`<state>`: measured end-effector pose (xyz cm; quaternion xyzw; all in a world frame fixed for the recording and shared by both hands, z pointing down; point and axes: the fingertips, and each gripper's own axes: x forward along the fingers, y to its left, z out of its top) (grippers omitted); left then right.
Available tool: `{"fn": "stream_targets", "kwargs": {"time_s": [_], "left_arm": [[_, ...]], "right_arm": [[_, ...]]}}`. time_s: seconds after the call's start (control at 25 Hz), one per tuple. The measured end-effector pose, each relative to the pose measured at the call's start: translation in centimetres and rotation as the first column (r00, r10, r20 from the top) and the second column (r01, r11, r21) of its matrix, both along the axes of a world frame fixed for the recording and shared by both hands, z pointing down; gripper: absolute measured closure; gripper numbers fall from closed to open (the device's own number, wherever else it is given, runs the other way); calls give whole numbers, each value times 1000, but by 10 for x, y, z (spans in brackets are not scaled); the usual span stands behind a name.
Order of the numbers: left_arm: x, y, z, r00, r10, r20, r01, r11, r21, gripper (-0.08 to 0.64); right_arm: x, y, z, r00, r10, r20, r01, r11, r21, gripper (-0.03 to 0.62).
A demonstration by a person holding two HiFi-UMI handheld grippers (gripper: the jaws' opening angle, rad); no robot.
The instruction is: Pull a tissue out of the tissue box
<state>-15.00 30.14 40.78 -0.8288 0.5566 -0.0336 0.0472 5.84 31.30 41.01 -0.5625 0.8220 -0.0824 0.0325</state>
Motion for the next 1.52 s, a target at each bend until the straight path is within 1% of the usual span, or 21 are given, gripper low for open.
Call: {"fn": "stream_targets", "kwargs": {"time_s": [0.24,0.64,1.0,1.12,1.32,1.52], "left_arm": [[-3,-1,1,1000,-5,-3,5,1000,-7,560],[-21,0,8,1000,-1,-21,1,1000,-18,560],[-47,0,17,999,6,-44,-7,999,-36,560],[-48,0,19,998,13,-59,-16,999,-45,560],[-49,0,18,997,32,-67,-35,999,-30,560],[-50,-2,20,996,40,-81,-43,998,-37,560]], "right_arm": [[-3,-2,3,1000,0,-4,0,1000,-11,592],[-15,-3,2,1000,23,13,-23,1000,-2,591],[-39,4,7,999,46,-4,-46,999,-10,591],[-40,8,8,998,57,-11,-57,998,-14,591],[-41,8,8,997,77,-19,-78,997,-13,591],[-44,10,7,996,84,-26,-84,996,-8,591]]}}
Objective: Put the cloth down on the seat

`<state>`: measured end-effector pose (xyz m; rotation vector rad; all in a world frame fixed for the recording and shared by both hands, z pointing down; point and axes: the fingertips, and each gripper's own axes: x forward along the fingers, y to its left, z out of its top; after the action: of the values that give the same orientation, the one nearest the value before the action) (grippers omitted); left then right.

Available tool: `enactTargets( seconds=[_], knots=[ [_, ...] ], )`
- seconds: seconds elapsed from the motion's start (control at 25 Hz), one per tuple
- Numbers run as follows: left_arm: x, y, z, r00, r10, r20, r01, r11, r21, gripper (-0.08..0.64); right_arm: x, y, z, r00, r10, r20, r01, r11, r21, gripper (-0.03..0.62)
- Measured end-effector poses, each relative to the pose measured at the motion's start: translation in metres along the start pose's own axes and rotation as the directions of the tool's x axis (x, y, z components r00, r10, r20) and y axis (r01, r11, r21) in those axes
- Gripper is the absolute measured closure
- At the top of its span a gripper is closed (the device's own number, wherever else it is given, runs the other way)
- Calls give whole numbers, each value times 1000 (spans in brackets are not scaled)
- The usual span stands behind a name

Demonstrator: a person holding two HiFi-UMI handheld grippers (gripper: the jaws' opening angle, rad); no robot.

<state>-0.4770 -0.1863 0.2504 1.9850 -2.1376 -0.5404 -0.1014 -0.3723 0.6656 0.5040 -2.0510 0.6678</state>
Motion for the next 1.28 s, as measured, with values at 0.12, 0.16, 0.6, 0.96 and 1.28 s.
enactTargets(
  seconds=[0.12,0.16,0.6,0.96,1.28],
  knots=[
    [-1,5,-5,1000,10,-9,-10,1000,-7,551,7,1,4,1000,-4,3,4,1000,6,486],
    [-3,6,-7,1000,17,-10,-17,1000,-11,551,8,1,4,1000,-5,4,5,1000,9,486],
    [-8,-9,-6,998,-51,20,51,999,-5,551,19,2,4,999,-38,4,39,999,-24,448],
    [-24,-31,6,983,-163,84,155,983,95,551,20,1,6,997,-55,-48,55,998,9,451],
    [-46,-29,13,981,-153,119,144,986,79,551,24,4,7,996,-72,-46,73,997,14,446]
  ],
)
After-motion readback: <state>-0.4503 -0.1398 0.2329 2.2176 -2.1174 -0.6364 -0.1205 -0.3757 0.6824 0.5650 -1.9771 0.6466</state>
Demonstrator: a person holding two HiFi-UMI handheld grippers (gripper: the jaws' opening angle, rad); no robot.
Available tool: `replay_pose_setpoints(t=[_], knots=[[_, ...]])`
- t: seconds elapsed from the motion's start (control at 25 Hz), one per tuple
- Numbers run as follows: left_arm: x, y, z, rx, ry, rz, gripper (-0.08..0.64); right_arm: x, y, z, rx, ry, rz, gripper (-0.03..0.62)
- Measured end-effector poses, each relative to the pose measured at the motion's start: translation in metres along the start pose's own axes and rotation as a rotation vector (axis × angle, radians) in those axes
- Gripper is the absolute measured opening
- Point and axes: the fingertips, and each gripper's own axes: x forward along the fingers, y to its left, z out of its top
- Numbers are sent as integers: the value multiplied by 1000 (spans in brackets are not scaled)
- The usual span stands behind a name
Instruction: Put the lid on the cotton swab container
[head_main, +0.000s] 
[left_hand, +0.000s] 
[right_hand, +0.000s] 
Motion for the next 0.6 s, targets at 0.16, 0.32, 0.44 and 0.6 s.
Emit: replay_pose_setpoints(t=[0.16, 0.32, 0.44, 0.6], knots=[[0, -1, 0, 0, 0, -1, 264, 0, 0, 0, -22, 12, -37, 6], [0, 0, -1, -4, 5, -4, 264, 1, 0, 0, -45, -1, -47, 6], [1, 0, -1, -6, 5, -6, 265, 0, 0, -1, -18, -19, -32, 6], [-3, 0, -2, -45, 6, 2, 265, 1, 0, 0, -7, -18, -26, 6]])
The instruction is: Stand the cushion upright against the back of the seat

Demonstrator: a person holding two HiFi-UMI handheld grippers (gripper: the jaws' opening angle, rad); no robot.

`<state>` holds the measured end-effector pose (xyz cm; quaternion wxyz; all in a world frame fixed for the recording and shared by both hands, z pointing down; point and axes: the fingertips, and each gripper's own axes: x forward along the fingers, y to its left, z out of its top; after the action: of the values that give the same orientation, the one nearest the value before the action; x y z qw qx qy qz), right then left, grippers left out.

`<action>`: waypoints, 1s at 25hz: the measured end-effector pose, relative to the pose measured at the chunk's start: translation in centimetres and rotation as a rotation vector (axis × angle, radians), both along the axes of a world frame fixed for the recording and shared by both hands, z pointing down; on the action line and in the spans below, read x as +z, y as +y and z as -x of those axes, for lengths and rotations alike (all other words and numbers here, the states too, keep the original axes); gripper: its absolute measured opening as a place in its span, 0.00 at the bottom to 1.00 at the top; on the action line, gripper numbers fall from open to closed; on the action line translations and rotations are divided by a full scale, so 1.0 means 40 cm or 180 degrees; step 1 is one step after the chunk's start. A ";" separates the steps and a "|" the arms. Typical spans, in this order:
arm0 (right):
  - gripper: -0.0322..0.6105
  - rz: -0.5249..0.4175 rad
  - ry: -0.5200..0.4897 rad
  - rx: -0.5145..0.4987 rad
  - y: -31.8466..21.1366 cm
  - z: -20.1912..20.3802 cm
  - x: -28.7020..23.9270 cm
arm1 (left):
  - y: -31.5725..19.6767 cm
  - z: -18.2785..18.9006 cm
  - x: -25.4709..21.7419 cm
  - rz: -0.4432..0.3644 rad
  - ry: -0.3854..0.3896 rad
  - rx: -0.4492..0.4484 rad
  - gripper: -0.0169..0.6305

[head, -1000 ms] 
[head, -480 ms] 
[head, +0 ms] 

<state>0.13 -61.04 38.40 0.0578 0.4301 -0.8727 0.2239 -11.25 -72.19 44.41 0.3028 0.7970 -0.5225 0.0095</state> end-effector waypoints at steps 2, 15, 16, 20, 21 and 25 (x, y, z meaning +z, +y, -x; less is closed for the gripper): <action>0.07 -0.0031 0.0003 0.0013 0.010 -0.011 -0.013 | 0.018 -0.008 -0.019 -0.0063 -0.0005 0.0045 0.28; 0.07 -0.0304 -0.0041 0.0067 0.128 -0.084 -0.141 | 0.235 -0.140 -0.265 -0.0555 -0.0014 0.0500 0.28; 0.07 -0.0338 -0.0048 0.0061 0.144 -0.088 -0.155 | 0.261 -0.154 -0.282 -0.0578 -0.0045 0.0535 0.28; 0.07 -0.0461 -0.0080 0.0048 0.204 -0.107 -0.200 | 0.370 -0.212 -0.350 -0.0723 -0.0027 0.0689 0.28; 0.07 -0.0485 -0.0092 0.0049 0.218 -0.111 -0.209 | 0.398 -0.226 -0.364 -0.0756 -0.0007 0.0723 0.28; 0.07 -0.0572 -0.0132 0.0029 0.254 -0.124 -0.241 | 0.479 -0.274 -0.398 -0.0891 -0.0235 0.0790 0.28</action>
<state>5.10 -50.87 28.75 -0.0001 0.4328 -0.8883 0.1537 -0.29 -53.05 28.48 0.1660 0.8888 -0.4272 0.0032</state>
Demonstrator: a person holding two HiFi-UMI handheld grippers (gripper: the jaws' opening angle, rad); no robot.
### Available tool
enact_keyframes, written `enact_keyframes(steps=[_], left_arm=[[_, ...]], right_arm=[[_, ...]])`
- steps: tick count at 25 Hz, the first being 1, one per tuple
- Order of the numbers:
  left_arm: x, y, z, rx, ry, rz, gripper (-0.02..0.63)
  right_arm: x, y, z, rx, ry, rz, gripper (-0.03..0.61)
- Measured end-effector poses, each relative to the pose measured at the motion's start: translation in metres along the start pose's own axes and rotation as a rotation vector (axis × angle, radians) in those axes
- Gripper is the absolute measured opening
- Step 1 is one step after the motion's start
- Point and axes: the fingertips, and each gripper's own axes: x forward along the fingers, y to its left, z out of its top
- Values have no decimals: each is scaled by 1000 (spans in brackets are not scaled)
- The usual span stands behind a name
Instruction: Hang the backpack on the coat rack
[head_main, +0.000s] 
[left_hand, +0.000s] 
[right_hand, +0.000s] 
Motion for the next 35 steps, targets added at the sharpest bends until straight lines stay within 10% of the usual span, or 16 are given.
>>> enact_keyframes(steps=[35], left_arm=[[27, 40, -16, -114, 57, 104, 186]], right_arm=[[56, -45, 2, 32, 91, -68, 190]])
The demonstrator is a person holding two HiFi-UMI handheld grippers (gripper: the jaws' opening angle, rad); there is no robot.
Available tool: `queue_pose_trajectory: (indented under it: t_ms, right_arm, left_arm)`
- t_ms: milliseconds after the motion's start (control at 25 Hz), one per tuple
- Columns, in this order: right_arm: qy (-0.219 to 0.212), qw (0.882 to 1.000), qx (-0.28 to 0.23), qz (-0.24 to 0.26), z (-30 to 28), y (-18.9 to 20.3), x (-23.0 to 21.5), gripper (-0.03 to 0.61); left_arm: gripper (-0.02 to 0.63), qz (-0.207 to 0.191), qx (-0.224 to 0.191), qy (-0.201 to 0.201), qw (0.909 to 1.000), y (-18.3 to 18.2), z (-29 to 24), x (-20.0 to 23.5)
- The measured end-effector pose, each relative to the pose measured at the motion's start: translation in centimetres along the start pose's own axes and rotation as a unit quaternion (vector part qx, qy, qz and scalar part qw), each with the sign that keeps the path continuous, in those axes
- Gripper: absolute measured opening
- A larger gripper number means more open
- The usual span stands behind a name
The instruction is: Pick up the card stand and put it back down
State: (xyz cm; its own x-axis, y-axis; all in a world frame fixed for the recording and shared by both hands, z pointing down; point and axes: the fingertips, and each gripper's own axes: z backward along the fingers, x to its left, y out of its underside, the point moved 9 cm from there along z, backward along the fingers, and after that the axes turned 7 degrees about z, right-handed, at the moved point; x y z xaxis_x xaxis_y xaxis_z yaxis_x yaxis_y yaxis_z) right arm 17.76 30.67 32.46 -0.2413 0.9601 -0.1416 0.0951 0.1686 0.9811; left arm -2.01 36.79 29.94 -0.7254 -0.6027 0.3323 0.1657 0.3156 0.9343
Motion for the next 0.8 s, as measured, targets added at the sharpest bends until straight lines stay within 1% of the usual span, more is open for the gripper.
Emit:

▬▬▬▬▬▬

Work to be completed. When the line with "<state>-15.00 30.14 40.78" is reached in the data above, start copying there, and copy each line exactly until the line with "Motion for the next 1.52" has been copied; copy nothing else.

Completed exercise.
<state>-15.00 30.14 40.78 -0.8288 0.5566 -0.0336 0.0472 5.84 31.30 41.01 -0.5625 0.8220 -0.0824 0.0325</state>
Motion for the next 1.52 s, a target at each bend until the straight path is within 1% of the usual span, or 21 are given, gripper low for open.

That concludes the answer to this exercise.